▸ Try it: The answer is a number and nothing else: the count of lines in these entries containing the word "Reference".

▸ Recorded data:
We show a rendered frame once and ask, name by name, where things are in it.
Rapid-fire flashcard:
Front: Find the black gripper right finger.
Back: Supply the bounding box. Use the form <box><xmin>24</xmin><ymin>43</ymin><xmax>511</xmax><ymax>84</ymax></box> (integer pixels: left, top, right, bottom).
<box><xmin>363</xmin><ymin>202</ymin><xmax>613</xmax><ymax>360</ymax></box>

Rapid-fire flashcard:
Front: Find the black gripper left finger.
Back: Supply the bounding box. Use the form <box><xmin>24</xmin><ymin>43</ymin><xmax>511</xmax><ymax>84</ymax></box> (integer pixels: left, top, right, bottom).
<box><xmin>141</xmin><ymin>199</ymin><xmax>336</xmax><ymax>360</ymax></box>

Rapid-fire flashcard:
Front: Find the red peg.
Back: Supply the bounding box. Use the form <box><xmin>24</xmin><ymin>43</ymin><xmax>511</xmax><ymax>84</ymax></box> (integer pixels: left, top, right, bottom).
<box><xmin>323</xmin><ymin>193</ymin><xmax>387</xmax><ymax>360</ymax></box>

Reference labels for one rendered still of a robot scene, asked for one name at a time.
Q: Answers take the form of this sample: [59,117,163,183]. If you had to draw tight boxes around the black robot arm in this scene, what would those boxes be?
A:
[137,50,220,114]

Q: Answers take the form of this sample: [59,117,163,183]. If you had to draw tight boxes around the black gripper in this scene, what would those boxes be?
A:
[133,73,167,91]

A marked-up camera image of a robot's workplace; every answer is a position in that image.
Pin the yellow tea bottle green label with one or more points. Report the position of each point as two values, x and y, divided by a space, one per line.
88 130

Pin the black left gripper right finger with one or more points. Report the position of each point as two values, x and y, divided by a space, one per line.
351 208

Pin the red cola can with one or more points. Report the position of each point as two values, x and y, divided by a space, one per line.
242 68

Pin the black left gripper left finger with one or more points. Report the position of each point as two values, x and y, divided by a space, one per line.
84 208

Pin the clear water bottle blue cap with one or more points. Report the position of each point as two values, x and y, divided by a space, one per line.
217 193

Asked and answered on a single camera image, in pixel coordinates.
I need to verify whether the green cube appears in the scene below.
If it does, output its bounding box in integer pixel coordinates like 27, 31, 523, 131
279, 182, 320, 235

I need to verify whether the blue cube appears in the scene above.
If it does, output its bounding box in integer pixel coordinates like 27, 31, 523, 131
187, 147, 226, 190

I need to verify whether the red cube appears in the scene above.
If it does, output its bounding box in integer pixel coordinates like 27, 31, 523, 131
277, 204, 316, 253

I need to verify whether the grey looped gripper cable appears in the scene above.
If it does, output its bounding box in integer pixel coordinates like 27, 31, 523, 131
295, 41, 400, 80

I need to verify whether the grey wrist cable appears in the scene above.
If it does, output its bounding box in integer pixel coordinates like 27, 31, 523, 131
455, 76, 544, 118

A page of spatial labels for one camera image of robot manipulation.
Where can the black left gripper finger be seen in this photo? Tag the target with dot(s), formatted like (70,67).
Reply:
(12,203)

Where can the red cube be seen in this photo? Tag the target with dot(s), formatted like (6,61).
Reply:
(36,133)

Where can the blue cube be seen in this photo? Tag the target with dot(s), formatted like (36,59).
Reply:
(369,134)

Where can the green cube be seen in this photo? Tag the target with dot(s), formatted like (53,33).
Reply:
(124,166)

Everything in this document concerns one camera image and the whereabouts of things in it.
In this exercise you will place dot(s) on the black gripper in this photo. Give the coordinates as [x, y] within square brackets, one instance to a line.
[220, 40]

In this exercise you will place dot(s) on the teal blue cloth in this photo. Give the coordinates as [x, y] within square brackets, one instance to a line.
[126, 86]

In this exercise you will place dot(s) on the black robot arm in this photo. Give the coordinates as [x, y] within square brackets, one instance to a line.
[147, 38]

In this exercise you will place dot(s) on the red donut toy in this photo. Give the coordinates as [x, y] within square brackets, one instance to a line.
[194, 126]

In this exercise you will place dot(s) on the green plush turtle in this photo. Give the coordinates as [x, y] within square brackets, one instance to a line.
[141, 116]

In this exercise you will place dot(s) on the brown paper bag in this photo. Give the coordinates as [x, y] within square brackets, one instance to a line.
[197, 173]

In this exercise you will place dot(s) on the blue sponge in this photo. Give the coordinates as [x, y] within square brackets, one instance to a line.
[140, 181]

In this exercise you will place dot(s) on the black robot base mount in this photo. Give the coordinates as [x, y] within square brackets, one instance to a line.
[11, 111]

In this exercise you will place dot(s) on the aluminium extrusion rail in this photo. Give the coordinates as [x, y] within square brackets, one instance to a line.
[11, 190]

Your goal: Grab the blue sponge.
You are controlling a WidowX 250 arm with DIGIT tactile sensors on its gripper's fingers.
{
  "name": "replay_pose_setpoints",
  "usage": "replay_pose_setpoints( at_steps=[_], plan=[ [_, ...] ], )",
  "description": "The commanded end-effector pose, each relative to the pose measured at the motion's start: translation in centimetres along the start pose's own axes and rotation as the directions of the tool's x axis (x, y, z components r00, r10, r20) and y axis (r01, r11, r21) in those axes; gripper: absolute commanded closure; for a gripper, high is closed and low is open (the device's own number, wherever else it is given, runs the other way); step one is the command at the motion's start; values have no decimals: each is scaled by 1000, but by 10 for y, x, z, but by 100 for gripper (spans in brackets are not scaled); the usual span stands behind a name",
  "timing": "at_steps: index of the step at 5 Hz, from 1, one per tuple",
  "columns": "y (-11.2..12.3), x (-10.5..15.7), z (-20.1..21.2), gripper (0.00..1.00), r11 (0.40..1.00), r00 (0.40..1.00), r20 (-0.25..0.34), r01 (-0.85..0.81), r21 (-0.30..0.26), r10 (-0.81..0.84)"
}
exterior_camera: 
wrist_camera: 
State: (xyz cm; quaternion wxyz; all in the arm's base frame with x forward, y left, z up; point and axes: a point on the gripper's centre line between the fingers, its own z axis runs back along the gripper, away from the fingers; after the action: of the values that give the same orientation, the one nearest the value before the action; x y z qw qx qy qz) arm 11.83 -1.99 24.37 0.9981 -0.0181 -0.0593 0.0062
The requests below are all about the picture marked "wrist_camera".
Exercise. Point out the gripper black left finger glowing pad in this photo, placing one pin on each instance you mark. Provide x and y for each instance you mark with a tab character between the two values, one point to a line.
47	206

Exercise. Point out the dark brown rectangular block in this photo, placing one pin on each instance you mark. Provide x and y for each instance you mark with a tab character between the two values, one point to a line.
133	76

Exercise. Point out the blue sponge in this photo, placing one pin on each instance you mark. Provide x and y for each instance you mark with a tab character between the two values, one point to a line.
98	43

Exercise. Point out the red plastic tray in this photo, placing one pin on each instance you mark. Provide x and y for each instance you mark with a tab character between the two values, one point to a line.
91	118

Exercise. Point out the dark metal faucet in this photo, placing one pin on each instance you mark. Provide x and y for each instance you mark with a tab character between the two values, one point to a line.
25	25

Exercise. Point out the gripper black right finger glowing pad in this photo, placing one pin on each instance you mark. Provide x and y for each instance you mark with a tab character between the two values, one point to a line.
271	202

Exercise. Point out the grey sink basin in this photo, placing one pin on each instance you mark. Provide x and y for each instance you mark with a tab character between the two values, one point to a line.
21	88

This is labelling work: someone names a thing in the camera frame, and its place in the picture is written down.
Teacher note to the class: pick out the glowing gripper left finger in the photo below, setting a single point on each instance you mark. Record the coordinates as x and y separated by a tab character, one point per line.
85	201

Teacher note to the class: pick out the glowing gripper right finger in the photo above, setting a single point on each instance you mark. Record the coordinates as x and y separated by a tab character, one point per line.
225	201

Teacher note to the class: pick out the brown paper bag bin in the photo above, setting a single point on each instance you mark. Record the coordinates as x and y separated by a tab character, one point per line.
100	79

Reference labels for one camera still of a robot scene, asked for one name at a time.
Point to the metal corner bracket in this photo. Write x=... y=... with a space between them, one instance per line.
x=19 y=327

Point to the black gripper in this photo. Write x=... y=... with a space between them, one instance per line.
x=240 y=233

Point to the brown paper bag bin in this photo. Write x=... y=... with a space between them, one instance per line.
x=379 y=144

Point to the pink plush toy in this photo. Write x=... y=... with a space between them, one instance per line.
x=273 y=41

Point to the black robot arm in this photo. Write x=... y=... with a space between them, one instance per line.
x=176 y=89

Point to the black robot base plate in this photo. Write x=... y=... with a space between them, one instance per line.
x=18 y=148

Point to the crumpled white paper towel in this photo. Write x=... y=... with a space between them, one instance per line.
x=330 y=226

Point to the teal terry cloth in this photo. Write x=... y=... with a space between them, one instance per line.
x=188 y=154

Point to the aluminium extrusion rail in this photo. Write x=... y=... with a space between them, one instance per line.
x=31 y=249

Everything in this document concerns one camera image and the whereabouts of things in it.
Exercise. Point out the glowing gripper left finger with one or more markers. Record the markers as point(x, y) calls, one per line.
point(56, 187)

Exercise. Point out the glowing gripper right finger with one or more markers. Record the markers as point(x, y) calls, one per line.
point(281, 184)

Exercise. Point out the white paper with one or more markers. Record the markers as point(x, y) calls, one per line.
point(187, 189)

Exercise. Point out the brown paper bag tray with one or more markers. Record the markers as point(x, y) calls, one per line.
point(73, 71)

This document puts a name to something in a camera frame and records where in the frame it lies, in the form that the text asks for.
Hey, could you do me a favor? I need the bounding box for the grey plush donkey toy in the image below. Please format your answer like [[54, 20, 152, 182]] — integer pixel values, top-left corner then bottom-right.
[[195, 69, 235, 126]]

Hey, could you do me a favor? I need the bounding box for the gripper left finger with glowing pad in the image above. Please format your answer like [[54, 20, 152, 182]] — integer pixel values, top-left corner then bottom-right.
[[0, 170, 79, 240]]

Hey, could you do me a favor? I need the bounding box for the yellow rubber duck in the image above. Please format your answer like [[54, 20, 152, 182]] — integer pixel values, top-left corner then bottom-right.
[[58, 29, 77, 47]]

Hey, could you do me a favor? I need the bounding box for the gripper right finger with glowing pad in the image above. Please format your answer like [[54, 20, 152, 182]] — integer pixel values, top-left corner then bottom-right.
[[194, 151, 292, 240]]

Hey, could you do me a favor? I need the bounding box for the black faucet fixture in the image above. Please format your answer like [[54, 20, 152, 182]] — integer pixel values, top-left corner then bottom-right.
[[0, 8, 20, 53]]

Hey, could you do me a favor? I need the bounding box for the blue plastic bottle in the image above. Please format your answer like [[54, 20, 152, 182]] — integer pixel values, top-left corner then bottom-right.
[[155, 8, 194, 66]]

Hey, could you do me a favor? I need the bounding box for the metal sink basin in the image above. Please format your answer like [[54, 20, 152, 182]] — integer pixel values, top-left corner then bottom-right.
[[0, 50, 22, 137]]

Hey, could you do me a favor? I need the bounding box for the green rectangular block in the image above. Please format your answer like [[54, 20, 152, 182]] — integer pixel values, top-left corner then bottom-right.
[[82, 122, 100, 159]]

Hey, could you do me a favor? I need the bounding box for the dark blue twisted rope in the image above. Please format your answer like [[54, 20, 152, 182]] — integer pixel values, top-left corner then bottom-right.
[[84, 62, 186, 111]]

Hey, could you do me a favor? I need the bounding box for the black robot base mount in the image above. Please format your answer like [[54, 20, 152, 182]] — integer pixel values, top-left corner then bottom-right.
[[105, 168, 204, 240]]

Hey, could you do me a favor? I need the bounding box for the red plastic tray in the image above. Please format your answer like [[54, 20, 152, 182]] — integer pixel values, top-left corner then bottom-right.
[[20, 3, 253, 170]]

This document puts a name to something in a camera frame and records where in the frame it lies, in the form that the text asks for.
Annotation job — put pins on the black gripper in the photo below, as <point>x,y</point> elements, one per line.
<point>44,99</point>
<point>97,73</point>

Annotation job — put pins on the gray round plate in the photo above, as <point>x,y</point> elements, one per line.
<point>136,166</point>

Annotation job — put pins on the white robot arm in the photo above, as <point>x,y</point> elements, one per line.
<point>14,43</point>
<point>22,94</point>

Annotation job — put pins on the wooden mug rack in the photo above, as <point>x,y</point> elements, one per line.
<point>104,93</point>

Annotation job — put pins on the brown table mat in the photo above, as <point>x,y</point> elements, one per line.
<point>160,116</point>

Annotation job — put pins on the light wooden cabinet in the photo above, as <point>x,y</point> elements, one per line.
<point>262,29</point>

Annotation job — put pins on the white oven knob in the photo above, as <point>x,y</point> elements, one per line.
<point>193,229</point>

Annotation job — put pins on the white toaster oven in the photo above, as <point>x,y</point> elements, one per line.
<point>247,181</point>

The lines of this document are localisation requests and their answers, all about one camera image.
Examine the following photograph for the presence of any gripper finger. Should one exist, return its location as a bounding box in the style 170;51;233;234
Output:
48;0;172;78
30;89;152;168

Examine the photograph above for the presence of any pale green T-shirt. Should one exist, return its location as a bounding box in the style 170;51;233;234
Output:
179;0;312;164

▸ Solution to this task: 2